A chaque fois qu'il choisit une histoire, il use de ces codes visuels pour la raconter, de cette même utilisation du cadre pour donner une portée mythologique aux tourments qu'il dépeint. A chaque fois, le postulat de départ est assez simple et il le sublime par la mise en scène, par sa manière unique de rendre sensuelle sa ville, de la montrer comme une caisse de résonance aux sentiments qu'il décrit. C'est un décor au diapason d'âmes tourmentées. Tout devient métaphorique. C'est particulièrement vrai de
La Nuit nous appartient et de son point de départ tout simple. Deux frères que tout oppose (l'un est flic, l'autre évolue dans le monde de la nuit) vont se rapprocher après que l'un deux ait été victime d'une tentative d'assassinat. Mais la manière dont le film s'ouvre, dans les lumières ambrées d'une grande boite de nuit, opposées aux lumières strictes et froides d'une réunion de police, ressemble à l'ouverture d'un grand opéra. On songe à Abel et Cain, s'affrontant comme la nuit et le jour. Phoenix va devenir un transfuge, victime de la fatalité. La nuit étincelante et pleines de désirs et d'ivresse qu'il connaît d'abord, se transforme en nuit glauque, lorsqu'il accepte de collaborer avec la police et démasquer le dealer qui a tenté de tuer son frère. Loin de sa vie pailletée, il pénètre dans un immeuble borgne, effrayant, plongé dans une lumière froide et oppressante. Ensuite il évolue dans le jour et la pluie, celui d'un témoin sous protection de la police, trimballé d'hôtels en hôtels pour échapper à ceux qui menacent sa vie. Il bascule dans l'ambiance glacée de l'enterrement de son père et finira par combattre ceux dont il était l'ami, dans un grand champ de blé cathartique à la fin du film (éloigné de la ville alors qu'il a commencé au coeur). De nouveau, le cadre raconte l'histoire et la met en scène.

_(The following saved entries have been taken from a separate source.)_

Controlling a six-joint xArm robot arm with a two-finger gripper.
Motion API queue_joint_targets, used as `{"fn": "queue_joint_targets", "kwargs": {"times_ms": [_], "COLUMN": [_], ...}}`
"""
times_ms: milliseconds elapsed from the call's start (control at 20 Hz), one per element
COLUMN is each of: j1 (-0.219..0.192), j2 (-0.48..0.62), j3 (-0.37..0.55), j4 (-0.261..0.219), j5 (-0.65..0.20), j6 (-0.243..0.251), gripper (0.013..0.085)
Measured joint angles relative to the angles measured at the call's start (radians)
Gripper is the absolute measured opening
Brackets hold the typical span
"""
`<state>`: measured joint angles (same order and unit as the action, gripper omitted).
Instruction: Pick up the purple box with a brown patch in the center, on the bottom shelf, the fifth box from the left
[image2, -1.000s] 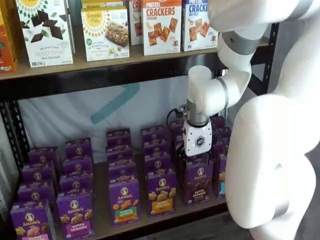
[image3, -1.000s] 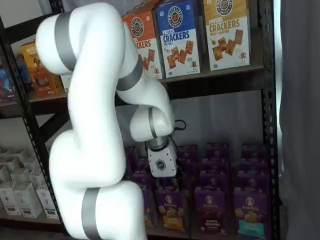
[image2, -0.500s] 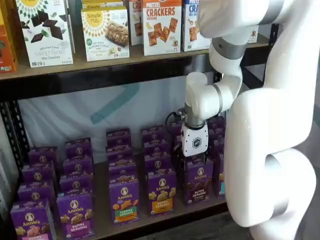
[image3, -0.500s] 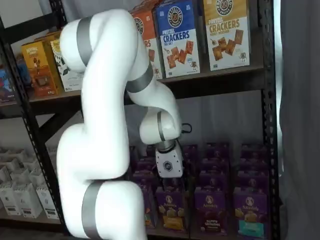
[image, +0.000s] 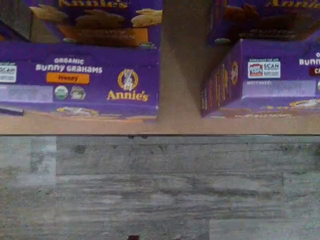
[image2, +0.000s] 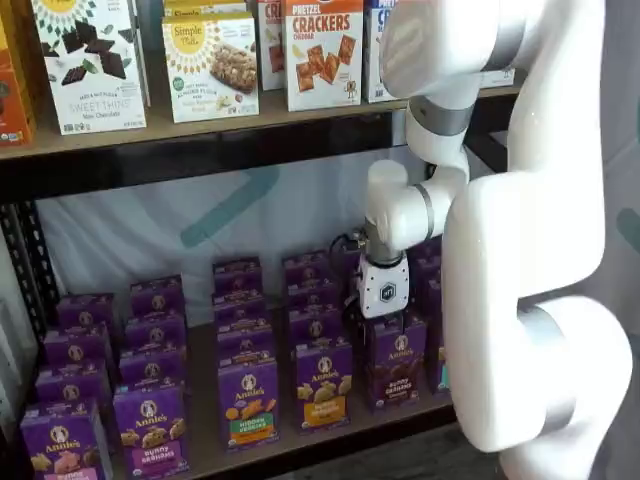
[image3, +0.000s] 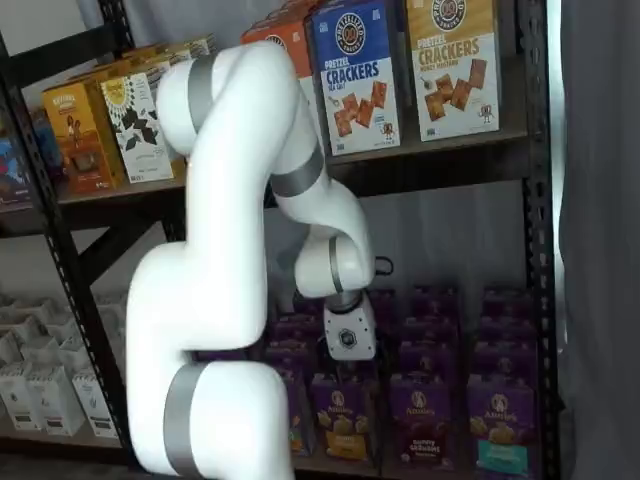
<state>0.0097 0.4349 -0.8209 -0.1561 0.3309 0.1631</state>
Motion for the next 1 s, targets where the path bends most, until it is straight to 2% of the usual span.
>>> {"fn": "queue_joint_targets", "kwargs": {"times_ms": [350, 600, 1000], "j1": [-0.043, -0.068, -0.108], "j2": [0.107, 0.163, 0.251], "j3": [-0.1, -0.171, -0.289], "j4": [-0.076, -0.109, -0.094], "j5": [-0.028, -0.028, -0.01], "j6": [0.03, 0.037, -0.018], "gripper": [0.085, 0.085, 0.085]}}
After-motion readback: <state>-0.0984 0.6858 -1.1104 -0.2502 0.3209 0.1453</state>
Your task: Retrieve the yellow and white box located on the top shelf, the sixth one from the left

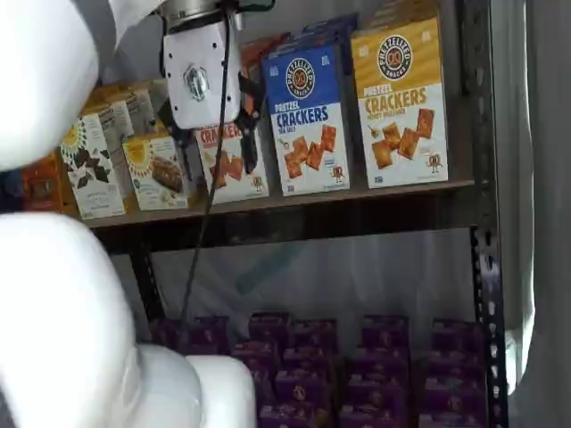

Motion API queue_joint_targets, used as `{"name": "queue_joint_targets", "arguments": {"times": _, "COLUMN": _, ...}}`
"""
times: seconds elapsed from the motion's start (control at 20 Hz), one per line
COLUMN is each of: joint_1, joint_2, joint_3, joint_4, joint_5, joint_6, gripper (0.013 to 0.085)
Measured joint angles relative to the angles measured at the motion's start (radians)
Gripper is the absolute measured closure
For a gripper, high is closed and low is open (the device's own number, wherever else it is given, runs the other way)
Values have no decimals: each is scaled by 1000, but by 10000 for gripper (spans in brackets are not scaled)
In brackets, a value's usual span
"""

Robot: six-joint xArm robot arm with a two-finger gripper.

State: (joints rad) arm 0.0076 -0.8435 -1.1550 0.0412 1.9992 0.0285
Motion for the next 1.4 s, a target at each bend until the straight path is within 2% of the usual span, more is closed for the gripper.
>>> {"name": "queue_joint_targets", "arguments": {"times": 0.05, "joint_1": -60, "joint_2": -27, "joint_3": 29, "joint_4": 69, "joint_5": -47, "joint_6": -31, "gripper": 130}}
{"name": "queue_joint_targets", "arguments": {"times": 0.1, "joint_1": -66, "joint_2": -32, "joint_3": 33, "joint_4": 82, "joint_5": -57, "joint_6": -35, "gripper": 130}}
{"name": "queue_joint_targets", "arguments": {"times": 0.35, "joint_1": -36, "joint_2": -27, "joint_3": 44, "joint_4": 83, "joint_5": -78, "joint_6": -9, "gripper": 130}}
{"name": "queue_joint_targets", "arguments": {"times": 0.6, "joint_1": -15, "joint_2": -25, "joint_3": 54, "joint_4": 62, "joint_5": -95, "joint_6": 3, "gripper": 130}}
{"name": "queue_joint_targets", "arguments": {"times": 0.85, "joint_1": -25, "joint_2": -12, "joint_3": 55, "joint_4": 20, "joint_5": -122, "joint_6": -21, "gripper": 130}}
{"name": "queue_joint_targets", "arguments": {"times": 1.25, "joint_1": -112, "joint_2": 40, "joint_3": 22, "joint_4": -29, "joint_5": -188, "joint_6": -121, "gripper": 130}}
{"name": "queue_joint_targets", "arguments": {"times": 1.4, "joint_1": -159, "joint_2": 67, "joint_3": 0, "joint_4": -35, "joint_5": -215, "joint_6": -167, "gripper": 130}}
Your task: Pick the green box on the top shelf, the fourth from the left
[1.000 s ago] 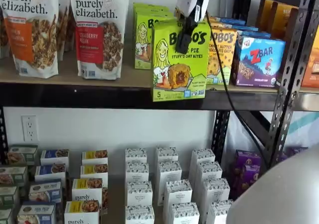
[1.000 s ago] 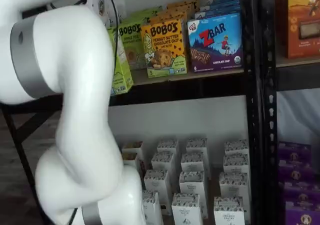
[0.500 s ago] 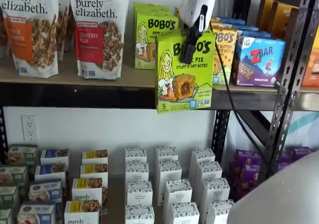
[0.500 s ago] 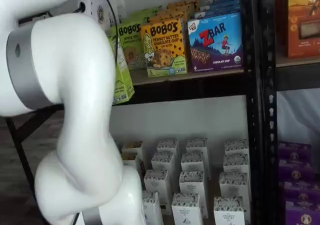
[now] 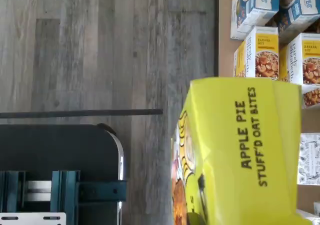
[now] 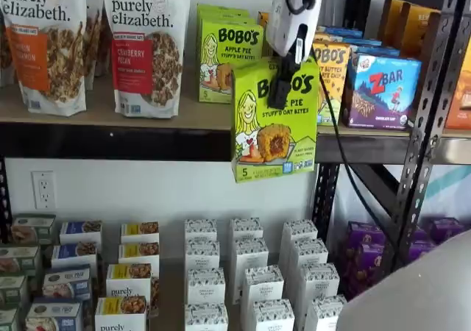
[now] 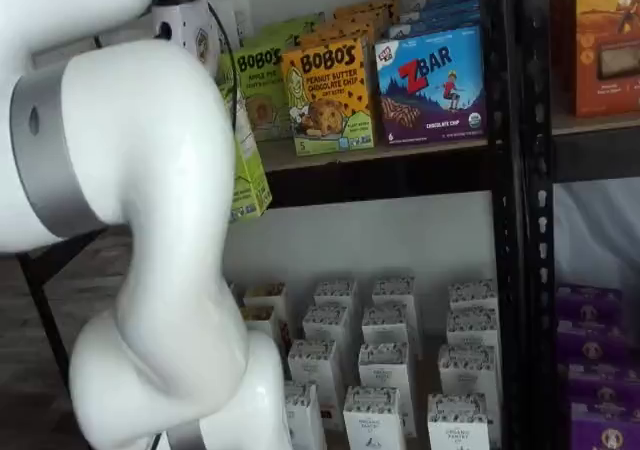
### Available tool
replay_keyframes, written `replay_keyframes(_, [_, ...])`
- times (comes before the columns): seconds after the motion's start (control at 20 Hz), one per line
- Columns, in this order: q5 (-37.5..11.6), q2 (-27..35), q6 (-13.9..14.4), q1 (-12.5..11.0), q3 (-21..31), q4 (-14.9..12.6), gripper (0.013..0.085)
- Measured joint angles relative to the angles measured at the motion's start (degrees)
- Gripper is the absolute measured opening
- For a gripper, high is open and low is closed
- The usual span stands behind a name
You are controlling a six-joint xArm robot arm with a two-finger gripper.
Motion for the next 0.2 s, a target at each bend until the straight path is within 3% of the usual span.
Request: replay_keyframes(0.2, [-0.29,-0.52,0.24,0.35,1.03,-0.20,0.0250])
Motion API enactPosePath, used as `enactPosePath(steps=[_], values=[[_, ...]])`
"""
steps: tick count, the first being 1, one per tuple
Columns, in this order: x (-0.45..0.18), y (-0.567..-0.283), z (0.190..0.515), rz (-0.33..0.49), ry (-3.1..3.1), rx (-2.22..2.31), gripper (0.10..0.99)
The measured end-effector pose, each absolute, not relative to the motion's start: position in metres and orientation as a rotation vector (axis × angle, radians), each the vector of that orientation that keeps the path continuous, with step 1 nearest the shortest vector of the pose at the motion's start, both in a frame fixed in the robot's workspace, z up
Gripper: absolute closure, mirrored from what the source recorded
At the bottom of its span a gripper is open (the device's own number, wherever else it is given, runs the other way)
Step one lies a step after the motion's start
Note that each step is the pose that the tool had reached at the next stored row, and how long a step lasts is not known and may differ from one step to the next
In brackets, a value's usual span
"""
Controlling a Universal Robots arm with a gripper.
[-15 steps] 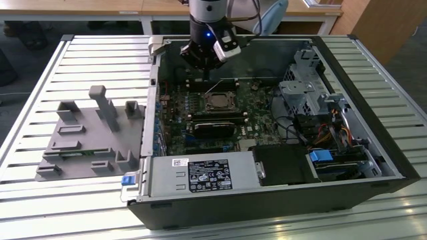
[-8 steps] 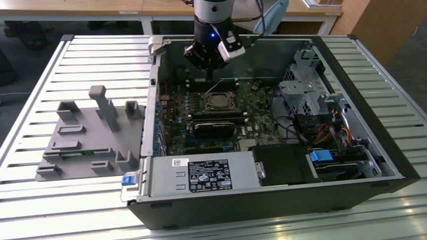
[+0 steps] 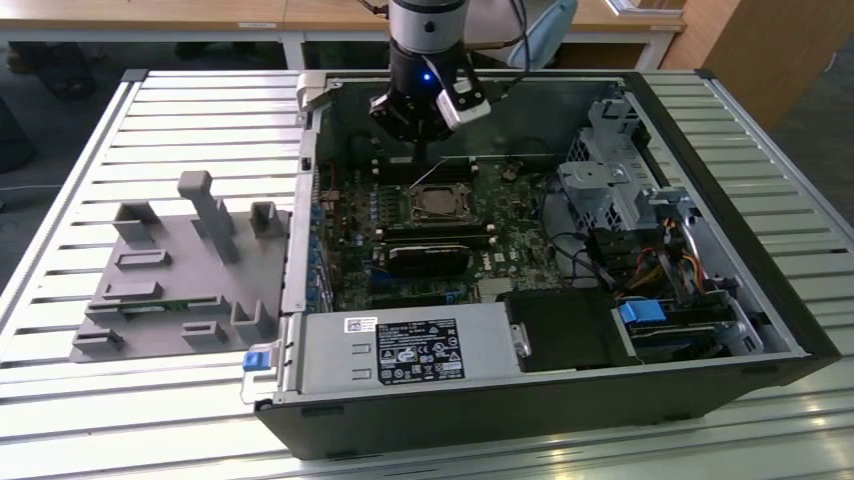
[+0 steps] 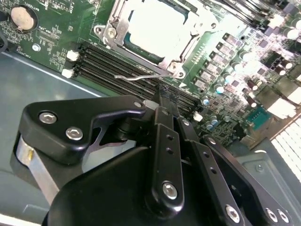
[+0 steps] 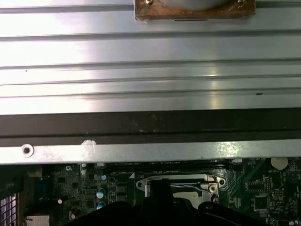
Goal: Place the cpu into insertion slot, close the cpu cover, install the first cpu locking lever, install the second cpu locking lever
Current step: 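Install the first cpu locking lever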
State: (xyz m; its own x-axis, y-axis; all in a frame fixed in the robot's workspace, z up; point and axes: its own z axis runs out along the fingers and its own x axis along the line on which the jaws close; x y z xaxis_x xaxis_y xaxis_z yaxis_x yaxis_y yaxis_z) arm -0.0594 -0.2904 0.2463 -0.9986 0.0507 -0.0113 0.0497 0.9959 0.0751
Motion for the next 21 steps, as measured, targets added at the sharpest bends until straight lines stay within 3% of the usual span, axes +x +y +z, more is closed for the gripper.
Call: enactPosePath(steps=[21], values=[[-0.037,-0.286,0.231,0.117,3.126,0.06,0.98]])
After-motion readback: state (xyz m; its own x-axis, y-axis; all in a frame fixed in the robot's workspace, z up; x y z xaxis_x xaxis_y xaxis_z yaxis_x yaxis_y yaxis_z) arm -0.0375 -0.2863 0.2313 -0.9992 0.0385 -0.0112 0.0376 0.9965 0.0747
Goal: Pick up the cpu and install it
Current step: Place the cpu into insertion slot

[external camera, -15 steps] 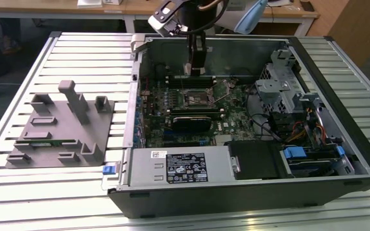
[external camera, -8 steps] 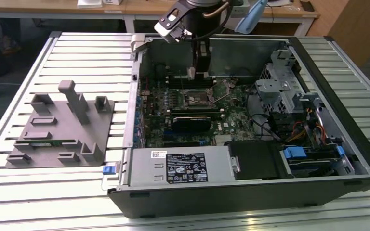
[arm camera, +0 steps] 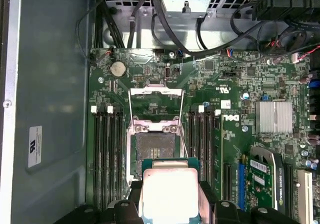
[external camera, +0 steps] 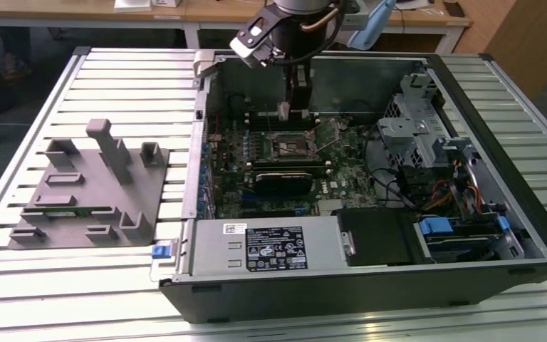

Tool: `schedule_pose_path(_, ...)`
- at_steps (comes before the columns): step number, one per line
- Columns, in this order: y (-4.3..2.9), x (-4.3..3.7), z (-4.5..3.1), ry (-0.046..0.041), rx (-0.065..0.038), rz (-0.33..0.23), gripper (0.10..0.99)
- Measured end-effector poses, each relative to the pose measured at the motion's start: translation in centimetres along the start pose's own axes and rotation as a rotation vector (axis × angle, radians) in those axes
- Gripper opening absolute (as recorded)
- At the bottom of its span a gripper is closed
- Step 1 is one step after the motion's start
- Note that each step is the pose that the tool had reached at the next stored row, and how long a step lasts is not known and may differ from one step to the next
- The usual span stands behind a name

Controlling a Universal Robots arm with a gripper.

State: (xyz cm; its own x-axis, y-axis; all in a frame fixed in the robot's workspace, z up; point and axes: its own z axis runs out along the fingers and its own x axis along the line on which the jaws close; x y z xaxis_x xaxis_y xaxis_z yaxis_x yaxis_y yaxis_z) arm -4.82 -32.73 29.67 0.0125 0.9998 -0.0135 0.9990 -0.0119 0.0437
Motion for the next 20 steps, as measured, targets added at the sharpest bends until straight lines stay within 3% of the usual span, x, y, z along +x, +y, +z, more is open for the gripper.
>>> schedule_pose_path(20,0.00,0.08,0.99,0.0002,0.000,0.000,0.525)
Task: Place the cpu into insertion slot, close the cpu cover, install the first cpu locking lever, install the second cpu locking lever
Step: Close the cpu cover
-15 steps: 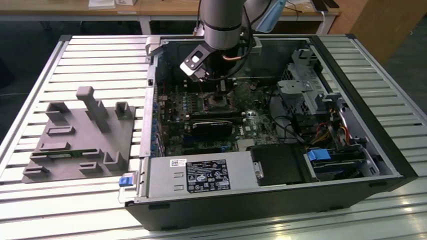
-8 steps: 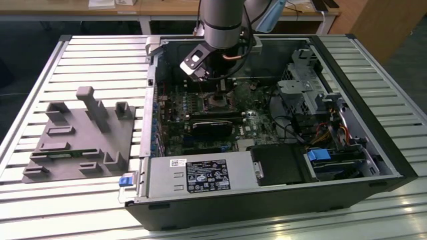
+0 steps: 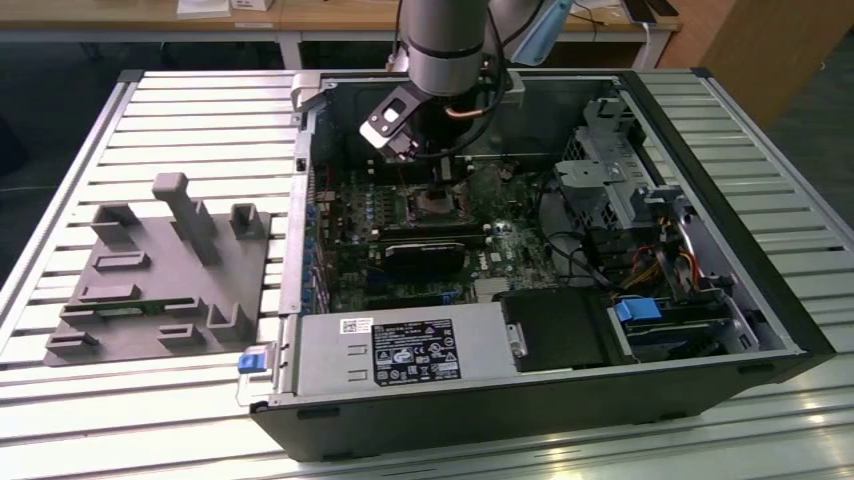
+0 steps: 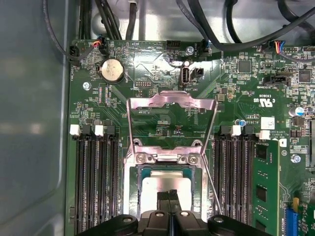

Two Lovers reprend de nouveau cette manière, presque contre toute attente. L'histoire d'un triangle amoureux, un homme hésitant entre l'amour de deux femmes (entre la passion et la raison), n'appelait pas en principe cette théâtralisation de la ville. Pourtant dès l'ouverture, c'est par cela que l'émotion saisit, avec une intensité peu commune. Dans un petit matin blafard, Joaquin Phoenix désespéré est au bord de la mer, au port sur un débarcadère. Et il se jette à l'eau. On le voit déjà sombrer au lendemain d'une déception amoureuse. Au dernier moment, il se débat et remonte à la surface, rentre chez ses parents. Toujours la figure inquiète et attentionnée de la mère qui l'attend (Isabella Rosselini, très touchante), comme dans
The Yards, toujours les photos en noir et blanc accrochées au mur, le cocon rassurant d'un foyer où l'on sait qui on est, quoiqu'il arrive. Enfin survient
Vinessa Shaw, belle jeune femme qui fait partie de ce cadre, choisie par ses parents pour remettre le jeune dans le droit chemin. Seulement, il y a la femme d'à coté, celle de la ville et du dehors qui attise le désir du héros, contre toute raison. Il tombe amoureux fou d'elle, Gwyneth Paltrow, représentant le danger, le risque et la déception certaine (elle le considère « comme un frère » et ne saurait totalement lui rendre son amour). Mais il la suit. Pour se perdre dans l'ivresse d'une boite de nuit, pour ressentir un frisson quitte à se perdre, quitte à souffrir affreusement. L'amour devient autodestructeur auprès d'elle. Il ira jusqu'au bout, pense-t-on, il est capable de toutes les humiliations pour qu'elle l'aime en retour, il sera son chevalier servant. Il la retrouvera au petit matin sur le toit de son immeuble, l'attendra à l'entrée d'une boite de nuit dont elle ne sortira pas, ira au restaurant pour qu'elle lui présente son amant. Il sortira de son cocon et risquera tout, même si c'est pour se retrouver de nouveau face à la mer, avec le désespoir de son coeur brisé.

Mais l'appel de la ville est toujours trop fort chez James Gray. Rien n'y peut résister, pas même la douceur d'une mère, la chaleur de l'étreinte tendre de
Vinessa Shaw dans sa chambre. Tous les personnages de Gray ont ressenti cette irrésistible attirance vers l'extérieur, vers l'inconnu, vers l'interdit et le danger. Cet amoureux maudit ne fait pas exception.
Ainsi, c'est aussi par son utilisation du cadre et du décor, par sa vision personnelle de New-York, que James Gray transforme ses histoires en légendes, rappelant les fondements de l'art classique ou de la tragédie grecque. Personne n'a utilisé ce décor pour faire écho ainsi à l'intimité de ses héros. C'est aussi en cela que nous sommes en présence d'un grand maître.